_Requirement_
Set down the lines of the data exactly, starting at the first and stopping after the line containing "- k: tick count".

_Information provided_
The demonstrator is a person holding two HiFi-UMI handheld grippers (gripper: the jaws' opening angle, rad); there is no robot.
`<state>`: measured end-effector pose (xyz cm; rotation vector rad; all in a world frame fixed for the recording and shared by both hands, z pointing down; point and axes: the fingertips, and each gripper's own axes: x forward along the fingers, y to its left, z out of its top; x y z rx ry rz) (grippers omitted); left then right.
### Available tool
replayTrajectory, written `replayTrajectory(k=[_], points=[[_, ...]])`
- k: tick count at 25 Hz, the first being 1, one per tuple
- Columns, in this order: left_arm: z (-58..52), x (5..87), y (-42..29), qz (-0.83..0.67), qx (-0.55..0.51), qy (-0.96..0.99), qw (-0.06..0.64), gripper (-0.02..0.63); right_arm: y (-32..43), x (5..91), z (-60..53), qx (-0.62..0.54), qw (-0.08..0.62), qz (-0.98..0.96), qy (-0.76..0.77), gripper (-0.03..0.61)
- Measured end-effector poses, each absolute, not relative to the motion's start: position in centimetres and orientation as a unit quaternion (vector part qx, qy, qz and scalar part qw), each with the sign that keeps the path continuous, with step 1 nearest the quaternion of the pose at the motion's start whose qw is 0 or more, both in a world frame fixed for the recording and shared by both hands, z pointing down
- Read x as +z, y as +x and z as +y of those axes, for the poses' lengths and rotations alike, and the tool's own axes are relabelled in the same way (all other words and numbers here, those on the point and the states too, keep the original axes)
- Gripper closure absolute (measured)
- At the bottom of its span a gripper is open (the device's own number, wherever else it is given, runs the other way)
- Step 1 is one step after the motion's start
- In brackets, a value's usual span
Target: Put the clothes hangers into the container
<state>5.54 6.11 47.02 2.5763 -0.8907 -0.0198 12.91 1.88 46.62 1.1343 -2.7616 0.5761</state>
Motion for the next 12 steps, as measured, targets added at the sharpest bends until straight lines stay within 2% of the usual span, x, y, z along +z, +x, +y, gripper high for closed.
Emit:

_Answer space_
The demonstrator is a person holding two HiFi-UMI handheld grippers (gripper: the jaws' opening angle, rad); there is no robot.
`<state>`: measured end-effector pose (xyz cm; rotation vector rad; all in a world frame fixed for the recording and shared by both hands, z pointing down; point and axes: the fingertips, and each gripper's own axes: x forward along the fingers, y to its left, z out of its top; x y z rx ry rz) (grippers omitted); left then right.
### Available tool
replayTrajectory, written `replayTrajectory(k=[_], points=[[_, ...]])`
- k: tick count at 25 Hz, the first being 1, one per tuple

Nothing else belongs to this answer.